The real question is whether he can do it again. Command-based breakouts never seem as solid as overpowering, stuff-driven improvement. No one watched Cole Ragans shave two runs off of his ERA in 2023 and said, “Nah, don’t believe it.” All you had to do was watch him throw one fastball and one slider. But with Fedde, the improvements don’t jump off the screen the same way, and they feel less permanent. It doesn’t help that he had a much longer track record of mediocrity than Ragans, and that he didn’t figure it out until age 30. ZiPS and Steamer both look at his track record unfavorably; they each project him for an ERA and FIP around 4.25.
I completely understand why the models are skeptical. Did you hear the part where I described his lengthy pre-KBO career?

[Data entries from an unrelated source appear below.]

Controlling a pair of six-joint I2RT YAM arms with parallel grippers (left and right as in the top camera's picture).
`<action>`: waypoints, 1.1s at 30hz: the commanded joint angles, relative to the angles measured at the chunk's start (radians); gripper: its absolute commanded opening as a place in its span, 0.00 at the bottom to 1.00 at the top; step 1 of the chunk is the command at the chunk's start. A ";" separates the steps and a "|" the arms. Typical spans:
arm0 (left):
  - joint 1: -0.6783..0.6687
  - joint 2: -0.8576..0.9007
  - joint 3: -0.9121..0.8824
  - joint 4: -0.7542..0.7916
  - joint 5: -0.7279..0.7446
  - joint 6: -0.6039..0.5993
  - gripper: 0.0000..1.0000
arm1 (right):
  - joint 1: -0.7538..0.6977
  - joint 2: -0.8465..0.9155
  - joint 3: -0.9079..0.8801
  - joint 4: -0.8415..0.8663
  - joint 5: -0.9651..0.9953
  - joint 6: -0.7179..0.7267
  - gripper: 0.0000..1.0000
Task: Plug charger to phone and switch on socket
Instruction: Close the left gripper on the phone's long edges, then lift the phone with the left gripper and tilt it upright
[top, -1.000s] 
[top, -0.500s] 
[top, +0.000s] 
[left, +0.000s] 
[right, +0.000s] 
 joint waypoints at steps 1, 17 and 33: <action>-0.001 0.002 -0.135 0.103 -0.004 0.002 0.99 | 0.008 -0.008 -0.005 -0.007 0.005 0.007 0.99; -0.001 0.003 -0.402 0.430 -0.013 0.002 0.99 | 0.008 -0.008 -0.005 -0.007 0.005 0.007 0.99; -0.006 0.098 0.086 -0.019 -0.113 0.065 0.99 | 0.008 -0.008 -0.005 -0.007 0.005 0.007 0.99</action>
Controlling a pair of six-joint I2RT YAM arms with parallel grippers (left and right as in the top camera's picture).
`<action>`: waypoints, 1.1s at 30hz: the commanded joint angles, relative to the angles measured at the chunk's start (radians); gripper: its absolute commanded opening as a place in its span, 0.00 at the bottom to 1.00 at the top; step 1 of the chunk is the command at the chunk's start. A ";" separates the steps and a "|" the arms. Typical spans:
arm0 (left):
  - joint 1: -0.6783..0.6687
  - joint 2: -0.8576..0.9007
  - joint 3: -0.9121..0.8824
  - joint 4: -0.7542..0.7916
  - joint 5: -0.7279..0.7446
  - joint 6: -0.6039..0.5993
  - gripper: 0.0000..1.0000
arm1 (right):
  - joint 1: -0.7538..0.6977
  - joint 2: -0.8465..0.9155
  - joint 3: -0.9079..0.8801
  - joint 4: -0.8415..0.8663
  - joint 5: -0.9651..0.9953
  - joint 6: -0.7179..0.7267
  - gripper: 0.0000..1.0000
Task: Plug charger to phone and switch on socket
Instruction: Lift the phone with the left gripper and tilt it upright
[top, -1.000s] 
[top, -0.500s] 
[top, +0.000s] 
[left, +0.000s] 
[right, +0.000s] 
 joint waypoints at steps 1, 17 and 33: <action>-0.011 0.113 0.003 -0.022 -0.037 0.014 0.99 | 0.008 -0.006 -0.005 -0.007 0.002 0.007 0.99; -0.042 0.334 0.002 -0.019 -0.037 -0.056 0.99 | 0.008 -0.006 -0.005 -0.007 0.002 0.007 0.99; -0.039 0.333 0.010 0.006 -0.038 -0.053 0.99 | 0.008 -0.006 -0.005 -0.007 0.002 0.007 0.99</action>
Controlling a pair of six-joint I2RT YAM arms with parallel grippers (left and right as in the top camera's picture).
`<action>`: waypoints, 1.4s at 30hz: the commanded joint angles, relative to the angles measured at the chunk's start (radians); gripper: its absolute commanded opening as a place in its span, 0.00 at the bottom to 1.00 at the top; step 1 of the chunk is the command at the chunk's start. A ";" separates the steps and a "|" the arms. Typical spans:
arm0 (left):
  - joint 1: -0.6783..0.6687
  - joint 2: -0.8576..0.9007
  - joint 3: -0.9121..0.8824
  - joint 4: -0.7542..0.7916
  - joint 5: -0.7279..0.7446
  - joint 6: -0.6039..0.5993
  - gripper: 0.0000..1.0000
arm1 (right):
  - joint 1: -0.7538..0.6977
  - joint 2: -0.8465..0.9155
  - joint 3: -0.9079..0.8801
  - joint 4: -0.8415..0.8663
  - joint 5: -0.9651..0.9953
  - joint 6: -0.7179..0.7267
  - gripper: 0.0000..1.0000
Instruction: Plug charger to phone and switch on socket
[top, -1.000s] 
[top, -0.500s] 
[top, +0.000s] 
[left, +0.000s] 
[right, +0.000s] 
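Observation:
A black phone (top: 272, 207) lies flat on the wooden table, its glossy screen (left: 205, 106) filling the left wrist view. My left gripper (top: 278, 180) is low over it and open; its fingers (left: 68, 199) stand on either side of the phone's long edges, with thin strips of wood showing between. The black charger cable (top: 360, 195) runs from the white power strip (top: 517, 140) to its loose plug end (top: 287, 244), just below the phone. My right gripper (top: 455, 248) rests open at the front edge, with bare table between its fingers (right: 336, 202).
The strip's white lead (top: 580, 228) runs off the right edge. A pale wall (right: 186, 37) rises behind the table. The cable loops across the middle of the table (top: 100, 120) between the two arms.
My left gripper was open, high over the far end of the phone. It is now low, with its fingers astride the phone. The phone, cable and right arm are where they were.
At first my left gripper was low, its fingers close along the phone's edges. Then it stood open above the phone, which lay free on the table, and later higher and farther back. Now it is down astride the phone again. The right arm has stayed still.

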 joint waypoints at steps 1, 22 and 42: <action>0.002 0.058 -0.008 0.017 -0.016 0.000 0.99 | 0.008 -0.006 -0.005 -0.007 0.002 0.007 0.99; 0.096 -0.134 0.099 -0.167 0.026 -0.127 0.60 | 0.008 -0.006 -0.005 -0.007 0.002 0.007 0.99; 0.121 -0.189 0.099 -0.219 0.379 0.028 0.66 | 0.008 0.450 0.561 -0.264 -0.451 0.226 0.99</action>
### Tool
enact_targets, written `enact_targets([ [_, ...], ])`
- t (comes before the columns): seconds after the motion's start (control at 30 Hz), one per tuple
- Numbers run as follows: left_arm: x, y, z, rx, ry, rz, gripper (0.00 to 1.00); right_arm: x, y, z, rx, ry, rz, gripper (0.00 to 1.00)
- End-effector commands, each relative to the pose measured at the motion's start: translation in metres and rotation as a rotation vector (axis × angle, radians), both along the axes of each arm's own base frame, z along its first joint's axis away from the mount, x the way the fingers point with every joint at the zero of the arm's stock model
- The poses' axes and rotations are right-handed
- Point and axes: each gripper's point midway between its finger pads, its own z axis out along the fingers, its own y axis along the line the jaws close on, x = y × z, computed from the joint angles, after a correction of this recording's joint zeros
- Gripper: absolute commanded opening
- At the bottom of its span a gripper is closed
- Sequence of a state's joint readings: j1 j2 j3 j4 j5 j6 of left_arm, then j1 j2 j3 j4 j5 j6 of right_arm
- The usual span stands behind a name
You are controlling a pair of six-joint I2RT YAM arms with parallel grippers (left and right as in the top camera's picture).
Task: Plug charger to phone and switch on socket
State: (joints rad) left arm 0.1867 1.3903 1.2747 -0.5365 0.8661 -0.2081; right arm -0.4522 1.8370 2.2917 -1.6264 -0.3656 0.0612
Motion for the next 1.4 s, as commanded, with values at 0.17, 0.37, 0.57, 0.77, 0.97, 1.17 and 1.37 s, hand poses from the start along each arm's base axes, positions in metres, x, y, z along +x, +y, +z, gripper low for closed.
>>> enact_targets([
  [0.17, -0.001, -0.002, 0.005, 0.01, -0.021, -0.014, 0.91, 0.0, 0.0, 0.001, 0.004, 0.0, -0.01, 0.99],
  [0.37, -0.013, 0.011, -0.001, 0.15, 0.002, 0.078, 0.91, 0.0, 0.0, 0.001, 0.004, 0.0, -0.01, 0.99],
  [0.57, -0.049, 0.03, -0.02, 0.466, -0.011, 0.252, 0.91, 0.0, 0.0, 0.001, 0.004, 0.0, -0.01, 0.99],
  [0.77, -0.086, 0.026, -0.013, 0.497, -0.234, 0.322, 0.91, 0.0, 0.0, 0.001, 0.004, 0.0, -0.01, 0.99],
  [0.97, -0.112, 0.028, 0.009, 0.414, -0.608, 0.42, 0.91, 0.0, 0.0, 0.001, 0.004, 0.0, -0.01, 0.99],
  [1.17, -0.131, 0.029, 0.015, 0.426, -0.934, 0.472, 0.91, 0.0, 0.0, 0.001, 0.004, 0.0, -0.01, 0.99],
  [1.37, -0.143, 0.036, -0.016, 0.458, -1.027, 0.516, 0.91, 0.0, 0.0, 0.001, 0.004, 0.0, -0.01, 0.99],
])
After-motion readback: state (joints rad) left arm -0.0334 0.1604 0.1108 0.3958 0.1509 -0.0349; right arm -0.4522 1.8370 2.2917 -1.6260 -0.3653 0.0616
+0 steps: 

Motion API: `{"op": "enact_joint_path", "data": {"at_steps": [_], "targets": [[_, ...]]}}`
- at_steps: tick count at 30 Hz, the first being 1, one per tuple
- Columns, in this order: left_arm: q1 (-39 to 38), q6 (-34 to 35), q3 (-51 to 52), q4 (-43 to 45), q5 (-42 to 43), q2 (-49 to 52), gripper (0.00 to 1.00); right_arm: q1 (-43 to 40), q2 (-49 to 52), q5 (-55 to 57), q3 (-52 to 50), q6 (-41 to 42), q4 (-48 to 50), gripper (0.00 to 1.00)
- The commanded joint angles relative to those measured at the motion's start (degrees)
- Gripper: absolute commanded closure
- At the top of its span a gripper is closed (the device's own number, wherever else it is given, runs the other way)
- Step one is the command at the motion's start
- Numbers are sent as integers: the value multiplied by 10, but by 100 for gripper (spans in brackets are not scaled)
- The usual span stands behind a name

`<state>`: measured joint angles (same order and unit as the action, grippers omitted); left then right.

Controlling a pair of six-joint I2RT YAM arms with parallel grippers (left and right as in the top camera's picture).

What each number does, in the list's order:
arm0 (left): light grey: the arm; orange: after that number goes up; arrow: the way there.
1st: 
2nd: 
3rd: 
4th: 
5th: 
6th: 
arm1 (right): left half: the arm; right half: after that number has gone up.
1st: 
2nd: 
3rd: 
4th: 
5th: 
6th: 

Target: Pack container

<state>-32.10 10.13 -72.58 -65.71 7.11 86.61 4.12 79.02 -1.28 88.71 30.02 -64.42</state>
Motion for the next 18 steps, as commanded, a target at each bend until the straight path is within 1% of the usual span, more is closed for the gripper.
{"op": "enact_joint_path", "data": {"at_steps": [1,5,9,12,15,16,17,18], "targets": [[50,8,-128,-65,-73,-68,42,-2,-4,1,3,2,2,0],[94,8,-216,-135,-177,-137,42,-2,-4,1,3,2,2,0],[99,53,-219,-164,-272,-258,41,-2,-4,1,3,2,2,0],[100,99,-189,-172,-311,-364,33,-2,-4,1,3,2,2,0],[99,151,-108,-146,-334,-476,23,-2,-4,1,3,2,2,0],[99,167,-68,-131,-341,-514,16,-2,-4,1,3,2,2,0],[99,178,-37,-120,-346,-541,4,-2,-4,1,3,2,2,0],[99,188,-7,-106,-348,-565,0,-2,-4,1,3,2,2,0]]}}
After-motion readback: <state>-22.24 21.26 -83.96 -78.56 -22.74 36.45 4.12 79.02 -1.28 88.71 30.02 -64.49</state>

Did you hear the part where he has subpar stuff and doesn’t strike anyone out or miss bats? Can a computer model reasonably look at a 32-year-old with a career 4.82 ERA and buy in? Probably not.
But I’m not a computer. And I’m willing to believe in late-career or oddly timed breakouts as long as I can sell myself on a narrative. This one is easy for me to pitch. Fedde went to Changwon to play for the Dinos and came back changed. Maybe facing KBO competition emboldened him to change some things about his pitching. Maybe he just got better at commanding the ball where he wanted to. Maybe his new slider – his best pitch by results despite the mediocre model grades – made all the difference in the world. I’m not here to tell you which of these claims to believe. I’m just here to tell you that something changing for the better is eminently believable.
So should your team trade for Fedde? Let me put it this way: I’d want my team to go get him. He’s on a bargain basement contract. He’s coming off a season when he finished 24th in the majors in pitching WAR, and that’s using FIP – he was 11th in RA9-WAR. He could be a lot worse than that and still be miles better than your current fifth starter.
The cost? I have no idea. There’s sure to be smoke around Cardinals pitchers, but until a trade happens, we’re all in the dark. But I think that Fedde is good enough to help a contender this year, and with the seemingly annual spike in pitching injuries during spring training, plenty of contenders have a need for exactly what he’s likely to provide: solid, dependable innings in good quantity at a reasonable price.